**YOUR OBJECTIVE**
No pictures belong in the copy. Set down exactly the lines from the one that contains "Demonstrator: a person" through the end of the data.

[[ GIVEN INFORMATION, beginning ]]

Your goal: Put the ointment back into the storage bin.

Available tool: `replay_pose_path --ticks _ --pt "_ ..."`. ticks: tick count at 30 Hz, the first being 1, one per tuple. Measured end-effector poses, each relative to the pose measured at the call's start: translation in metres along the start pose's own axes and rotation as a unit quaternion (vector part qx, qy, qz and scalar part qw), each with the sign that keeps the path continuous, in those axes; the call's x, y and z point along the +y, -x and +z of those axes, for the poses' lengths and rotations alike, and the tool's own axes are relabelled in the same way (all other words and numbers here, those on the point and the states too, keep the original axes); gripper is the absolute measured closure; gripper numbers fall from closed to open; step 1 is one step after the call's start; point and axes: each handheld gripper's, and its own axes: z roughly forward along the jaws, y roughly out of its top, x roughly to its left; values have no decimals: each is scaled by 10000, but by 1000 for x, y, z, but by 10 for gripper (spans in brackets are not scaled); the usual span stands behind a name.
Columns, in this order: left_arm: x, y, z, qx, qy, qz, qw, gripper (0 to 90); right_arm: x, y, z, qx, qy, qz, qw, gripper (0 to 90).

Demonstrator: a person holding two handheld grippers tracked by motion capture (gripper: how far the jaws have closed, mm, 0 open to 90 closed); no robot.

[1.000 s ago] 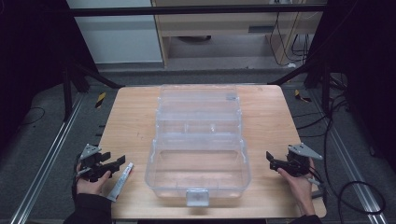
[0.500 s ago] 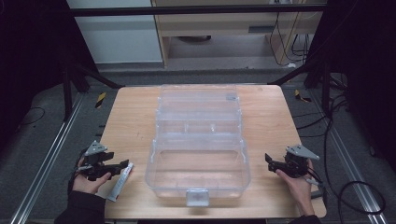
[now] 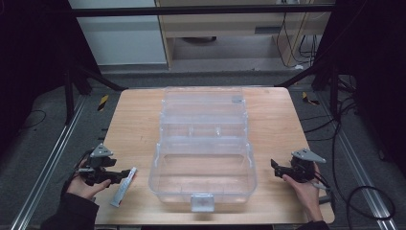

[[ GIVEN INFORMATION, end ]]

**WRITTEN RESPONSE**
Demonstrator: a person holding two handheld grippers tracked by motion capture (gripper: how far the jaws have closed, mm, 0 open to 90 closed); no robot.

[1.000 s ago] 
[0.500 s ago] 
[now] 

No additional output will be produced.